1. Newborns think they’re still in the womb. This is why they often freak out when they’re left by themselves or left to kick and move when they’re not being tightly surrounded by something, be it a wrap, sling, or someone’s arms, and consequently:

2. Newborns really like to be held. All day. My daughter likes this especially at the moment because she’s apparently going through a cognitive leap at four and a half weeks, which means that she’s more overwhelmed than before by sounds and smells and things that she sees because her senses are sharper, and this means that she can only really fall asleep while (1) nursing or (2) being held after nursing, in a sort of yoga “child” position (I never understood the name of that position until now) with her legs folded under her, her arms under her head, and her head tucked under mine on my chest. If I don’t hold her like this for at least ten minutes after feeding while she drops into deeper and deeper sleep, she will instantly wake up when she’s put down in a cot or basket, away from the sound of my heartbeat and the smell of my skin. And she will be very displeased. This is probably because:

3. Newborns don’t know they’re separate from their mothers yet. This one boggles my mind, but it makes sense – they have no sense of personal identity yet. Being separated from their mothers causes them huge distress, because it just doesn’t feel right to be alone. When they’re upset, they scream. Because the sound of a screaming baby is hugely distressing to its caregiver, we spend most of our time trying to prevent or stop the screaming by holding, feeding, changing, talking to, and stroking the baby. Consequently:

4. Newborns are all-consuming. Which means that the caregiver can go all day “without getting anything done”.
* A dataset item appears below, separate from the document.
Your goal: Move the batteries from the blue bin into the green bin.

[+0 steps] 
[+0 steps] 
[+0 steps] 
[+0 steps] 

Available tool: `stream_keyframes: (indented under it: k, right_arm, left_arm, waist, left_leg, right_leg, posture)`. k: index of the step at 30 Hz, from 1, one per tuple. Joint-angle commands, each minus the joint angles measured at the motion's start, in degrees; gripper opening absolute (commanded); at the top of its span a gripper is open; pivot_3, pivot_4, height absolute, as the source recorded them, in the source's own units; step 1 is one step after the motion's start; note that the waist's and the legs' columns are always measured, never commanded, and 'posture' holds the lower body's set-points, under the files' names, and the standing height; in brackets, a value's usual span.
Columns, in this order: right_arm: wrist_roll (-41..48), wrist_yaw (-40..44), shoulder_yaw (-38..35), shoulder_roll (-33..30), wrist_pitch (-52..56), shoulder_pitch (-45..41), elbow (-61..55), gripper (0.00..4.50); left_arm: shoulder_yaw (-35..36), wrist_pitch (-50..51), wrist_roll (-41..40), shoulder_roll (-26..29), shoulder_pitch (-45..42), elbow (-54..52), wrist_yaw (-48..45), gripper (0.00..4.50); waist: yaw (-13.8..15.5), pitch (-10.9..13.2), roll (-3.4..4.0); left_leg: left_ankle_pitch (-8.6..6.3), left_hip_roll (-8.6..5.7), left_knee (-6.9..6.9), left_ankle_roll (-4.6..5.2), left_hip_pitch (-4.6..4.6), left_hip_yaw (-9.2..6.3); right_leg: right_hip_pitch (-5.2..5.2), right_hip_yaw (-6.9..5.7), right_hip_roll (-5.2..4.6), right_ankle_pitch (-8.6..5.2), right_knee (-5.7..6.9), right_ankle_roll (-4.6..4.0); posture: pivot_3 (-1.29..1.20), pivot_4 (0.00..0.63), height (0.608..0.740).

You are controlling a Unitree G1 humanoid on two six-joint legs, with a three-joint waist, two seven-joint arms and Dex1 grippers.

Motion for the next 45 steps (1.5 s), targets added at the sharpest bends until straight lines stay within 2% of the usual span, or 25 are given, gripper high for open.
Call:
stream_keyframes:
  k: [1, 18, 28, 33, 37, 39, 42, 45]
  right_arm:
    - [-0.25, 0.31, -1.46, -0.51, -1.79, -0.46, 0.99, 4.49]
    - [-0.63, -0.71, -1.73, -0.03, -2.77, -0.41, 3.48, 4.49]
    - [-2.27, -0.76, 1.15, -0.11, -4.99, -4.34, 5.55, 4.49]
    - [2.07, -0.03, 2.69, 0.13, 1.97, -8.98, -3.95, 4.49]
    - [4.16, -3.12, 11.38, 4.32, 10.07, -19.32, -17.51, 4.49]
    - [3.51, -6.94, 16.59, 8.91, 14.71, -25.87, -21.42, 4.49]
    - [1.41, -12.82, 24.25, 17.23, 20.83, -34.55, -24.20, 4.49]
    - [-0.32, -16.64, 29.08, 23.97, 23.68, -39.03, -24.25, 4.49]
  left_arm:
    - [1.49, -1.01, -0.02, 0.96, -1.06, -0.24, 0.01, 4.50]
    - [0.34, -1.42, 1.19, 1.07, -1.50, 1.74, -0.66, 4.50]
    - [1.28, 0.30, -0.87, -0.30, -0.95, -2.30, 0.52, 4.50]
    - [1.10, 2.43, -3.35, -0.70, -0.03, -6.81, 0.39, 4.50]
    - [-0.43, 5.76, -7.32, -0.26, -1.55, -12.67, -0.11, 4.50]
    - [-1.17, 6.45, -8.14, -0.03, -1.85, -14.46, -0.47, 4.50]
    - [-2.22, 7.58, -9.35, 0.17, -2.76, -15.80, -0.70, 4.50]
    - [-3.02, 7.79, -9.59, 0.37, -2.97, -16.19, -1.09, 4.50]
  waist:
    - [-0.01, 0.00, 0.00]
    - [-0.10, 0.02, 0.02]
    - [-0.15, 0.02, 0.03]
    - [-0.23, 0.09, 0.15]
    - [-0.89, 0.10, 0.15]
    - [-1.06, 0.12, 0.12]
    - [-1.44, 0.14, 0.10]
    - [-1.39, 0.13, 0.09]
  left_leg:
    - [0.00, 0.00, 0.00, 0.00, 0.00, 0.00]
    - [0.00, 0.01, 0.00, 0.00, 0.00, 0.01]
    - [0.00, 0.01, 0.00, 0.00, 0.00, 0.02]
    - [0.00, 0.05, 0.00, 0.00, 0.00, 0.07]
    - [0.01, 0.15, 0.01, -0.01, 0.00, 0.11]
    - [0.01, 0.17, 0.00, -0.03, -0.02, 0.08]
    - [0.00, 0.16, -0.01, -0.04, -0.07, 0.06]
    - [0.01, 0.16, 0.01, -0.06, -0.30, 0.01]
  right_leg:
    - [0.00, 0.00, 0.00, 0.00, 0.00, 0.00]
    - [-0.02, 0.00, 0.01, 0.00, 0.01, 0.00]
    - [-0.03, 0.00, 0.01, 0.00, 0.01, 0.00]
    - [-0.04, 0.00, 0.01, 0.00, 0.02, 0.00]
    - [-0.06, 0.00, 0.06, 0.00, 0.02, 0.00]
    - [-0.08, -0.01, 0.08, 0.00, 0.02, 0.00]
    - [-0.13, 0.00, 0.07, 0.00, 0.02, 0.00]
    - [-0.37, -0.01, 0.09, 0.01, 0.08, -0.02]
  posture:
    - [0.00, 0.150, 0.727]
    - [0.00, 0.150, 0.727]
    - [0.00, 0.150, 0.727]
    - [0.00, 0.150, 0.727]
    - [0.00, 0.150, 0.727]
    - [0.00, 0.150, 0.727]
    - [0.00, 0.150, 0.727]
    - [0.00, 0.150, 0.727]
I know I’m accomplishing something by keeping her alive and [relatively] happy all day, but the weeks have slipped by in a blurred stream of feeding, sleeping, feeding, napping, changing, rocking, feeding again (and again) and trying to cook and eat one-handed, and I’ve only written half a chapter of my second draft in the last month. I haven’t written any thank-you cards for the incredible and generous gifts of food and baby things we’ve been given, or answered more than a handful of emails, or made it to the grocery store alone more than a couple of times. I wanted to figure out why, and disabuse myself of the frustrating notion that I SHOULD be able to be as productive as I was before, so I kept a log yesterday of what I’d done over the course of about seventeen hours, from Monday evening to lunchtime on Tuesday. Here’s what happened.

Warning: this is much longer than I thought it would be. It turns out I can type quite a lot, one-handed. Also, when there’s nothing to do but type one-handed, it’s possible to be really productive. I’ve edited it in bed this morning, while she feeds, with both hands, but most of it was written yesterday.

Monday, 24 October

7.15pm onwards: All evening, my daughter engages in an activity called cluster feeding, which means she nurses for five to twenty minutes until she seems to fall asleep, but then can only be put down for about a minute each time before screaming and demanding to be fed again. Tonight this goes on for over five hours. She doesn’t feed efficiently when she cluster-feeds: she chews and sucks and pulls herself off every few seconds, then screams and then attaches herself again, latching on poorly (which means that it stings). The word that comes to mind is “vampiric”, though I’m grateful to be able to do this cluster-feeding thing more easily now that we’re both much better at breastfeeding, four weeks in, and I don’t find it screamingly painful any more. In the first two weeks I would cry almost every time, or at least have to stifle a shriek when she latched onto my chapped, bleeding nipples. In the first two weeks I also had contractions every time she fed; breastfeeding stimulates the production of oxytocin, which causes contractions, which makes the uterus shrink back to its normal size little by little after the birth. All good and necessary, but unbearable. Now I don’t feel as much, and she’s better at feeding (during the day, anyway) – it’s a skill both of us have had to learn.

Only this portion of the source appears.